I'd argue it's good to know not just the simple math of everything, but the basics of everything. Reasons why some designs are the way they are, what constraints technologies were designed under and how ideas evolved into what they are today. I can't say how annoyed I get at hearing people grumble about falsely intuitive topics and how much better they can do it given the shot with absolutely zero education in it (traffic light timings, road construction, software and the such come to mind.)
Sure there are clear benefits to the added creativity in your own field, but why not learn, well, just because? You'll have richer conversations guaranteed!
Along these lines: I found Infrastructure by Brian Hayes to be a great book & recommend it to anyone on HN who agrees w/ above comment (or really, just about anyone on HN).
The book (and TV series) "Connections" by James Burke is a very interesting peek into just how interconnected technology is.
The one that amazed me was how the technology of the auto loom lead to the computer (via punch cards). Again, this won't give you insight into the math of things, but it will show you how one innovation lead to another.
Nice article discussing the importance of general knowledge (as opposed to detailed, technical knowledge).
Implicit in the article is the idea that there is an evergrowing gap between smart people and the professional, technical crowd.
While universities and research institutions are rapidly advancing knowledge, there does not seem to the author to be a reliable source for understanding the classic insights from the past or taking a high level view on the latest technical advances.
Interestingly, he doesn't mention wikipedia, talk about social networks, or consider the many online content such as blogging, hubpages, or knol.
Almost, I suspect the idea is you can understand a lot about say engines by understanding say maximum thermal effecency = 1 - (cold / hot) in Kelvin (which is around 300 on the cold side.) There is also a lot of high end math, but a lot of the useful parts of the field can be understood based on that and say the temperature limits of steel.
Add in Stefan–Boltzmann law; which states that amount of thermal radiations emitted per second per unit area of the surface of a black body is directly proportional to the fourth power of its absolute temperature (Kelven), and kelvin = Celsius - 273. Which let's you consider the limits of say a large solar thermal collector.

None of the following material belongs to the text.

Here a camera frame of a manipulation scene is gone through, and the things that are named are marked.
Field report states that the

PS: It's often not about precision as much as a sanity check.
He also touches on two points which I thought were worth calling out:
(1) No source for a Simple Math of Everything exists (ie he'd like to write one)

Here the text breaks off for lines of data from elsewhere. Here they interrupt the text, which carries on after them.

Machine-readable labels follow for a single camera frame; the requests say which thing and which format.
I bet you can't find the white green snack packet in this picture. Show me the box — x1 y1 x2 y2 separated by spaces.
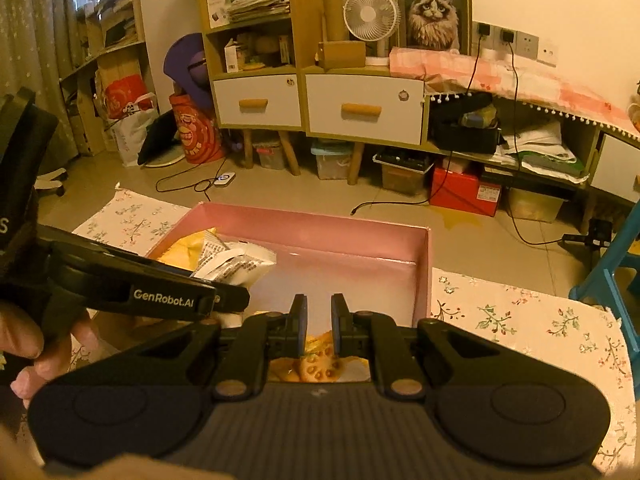
191 242 277 288

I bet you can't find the yellow lotus chip packet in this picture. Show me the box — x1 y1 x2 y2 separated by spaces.
267 332 371 384

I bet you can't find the large yellow snack bag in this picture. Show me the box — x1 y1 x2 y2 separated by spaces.
157 228 217 271

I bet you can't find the person left hand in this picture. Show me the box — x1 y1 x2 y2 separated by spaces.
1 304 99 406

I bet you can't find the pink silver cardboard box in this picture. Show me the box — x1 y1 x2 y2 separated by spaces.
148 203 432 335

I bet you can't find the white shopping bag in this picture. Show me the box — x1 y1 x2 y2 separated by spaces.
111 103 160 167

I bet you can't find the red cartoon bag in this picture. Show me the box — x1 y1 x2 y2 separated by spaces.
169 93 226 165

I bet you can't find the red box under sideboard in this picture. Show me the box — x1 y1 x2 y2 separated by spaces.
430 167 501 217

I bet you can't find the floral tablecloth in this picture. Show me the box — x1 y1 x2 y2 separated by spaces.
76 188 638 473

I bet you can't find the black bag in sideboard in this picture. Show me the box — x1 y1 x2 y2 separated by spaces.
427 92 501 155

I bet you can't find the purple hat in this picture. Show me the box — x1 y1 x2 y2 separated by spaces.
164 32 214 110

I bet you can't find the long low wooden sideboard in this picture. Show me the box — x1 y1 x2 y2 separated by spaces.
423 93 639 203

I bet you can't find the blue plastic stool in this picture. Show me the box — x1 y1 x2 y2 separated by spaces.
568 204 639 399

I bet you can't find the pink checkered cloth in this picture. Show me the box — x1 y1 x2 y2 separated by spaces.
390 47 639 141

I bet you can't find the wooden shelf cabinet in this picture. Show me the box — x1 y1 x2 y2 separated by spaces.
196 0 324 134

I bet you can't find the stack of papers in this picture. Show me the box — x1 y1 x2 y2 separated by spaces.
227 0 291 23

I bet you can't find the small white desk fan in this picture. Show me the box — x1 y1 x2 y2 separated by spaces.
343 0 400 66

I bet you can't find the framed cat picture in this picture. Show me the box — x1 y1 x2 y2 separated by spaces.
390 0 473 54

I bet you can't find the black power cable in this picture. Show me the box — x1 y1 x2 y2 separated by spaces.
349 27 597 248

(2) If it did exist, there are many benefits to it even beyond gaining new knowledge (for example, reading Feynman's lectures greatly enriched his world view)
the web now has all the material to take someone from a grade school level of understanding through an intermediate college level. what doesn't exist is all this material aggregated and organized into a curriculum. With college degrees becoming increasingly specialized at the expense of general domain knowledge I feel that something of the sort organized along the lines of wikipedia would be a boon for millions of people.

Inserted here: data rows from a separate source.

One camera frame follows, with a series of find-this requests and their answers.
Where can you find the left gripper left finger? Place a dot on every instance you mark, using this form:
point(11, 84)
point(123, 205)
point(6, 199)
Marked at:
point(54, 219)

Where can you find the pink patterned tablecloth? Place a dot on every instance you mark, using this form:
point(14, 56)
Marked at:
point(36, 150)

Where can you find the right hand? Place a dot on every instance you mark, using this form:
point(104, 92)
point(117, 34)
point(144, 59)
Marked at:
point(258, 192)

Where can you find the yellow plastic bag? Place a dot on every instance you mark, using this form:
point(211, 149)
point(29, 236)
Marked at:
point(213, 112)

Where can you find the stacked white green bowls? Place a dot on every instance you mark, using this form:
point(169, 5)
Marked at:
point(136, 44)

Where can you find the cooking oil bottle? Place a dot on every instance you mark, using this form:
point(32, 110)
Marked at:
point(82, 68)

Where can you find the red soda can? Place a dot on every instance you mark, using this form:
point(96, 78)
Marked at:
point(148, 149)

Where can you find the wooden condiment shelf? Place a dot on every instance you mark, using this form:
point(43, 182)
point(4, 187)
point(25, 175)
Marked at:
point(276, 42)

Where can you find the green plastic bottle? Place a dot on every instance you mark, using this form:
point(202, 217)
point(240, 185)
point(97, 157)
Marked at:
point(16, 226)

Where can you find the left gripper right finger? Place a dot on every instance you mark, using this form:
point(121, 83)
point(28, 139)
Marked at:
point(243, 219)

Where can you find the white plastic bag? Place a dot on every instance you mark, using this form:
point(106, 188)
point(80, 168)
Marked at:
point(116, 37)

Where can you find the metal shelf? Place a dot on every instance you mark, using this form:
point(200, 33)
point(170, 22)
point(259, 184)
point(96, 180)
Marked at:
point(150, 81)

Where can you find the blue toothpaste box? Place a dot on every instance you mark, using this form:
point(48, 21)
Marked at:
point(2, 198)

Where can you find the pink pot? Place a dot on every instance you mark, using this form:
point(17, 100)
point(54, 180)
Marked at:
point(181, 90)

As a student of applied mathematics I pretty much agree with the gist of this post, although I'm not entirely sure what it means to "understand the math" of a field if you don't understand the concepts (or, to be unaware of the math if you do understand the concepts).
I think the real key, rather than seeing equations and having them explained to you, is to learn how to read an equation so it teaches or illuminates a concept instead of mystifies. There are lots of simple tricks to this that can be immensely helpful, and most of us already know them: recognizing that a formula is monotonic on its domain, for example, tells you about the relationship of the variables involved, and therefore the mechanics of whatever real world quantities are being described.
Sure there are clear benefits to the added creativity in your own field, but why not learn, well, just because? You'll have richer conversations guaranteed!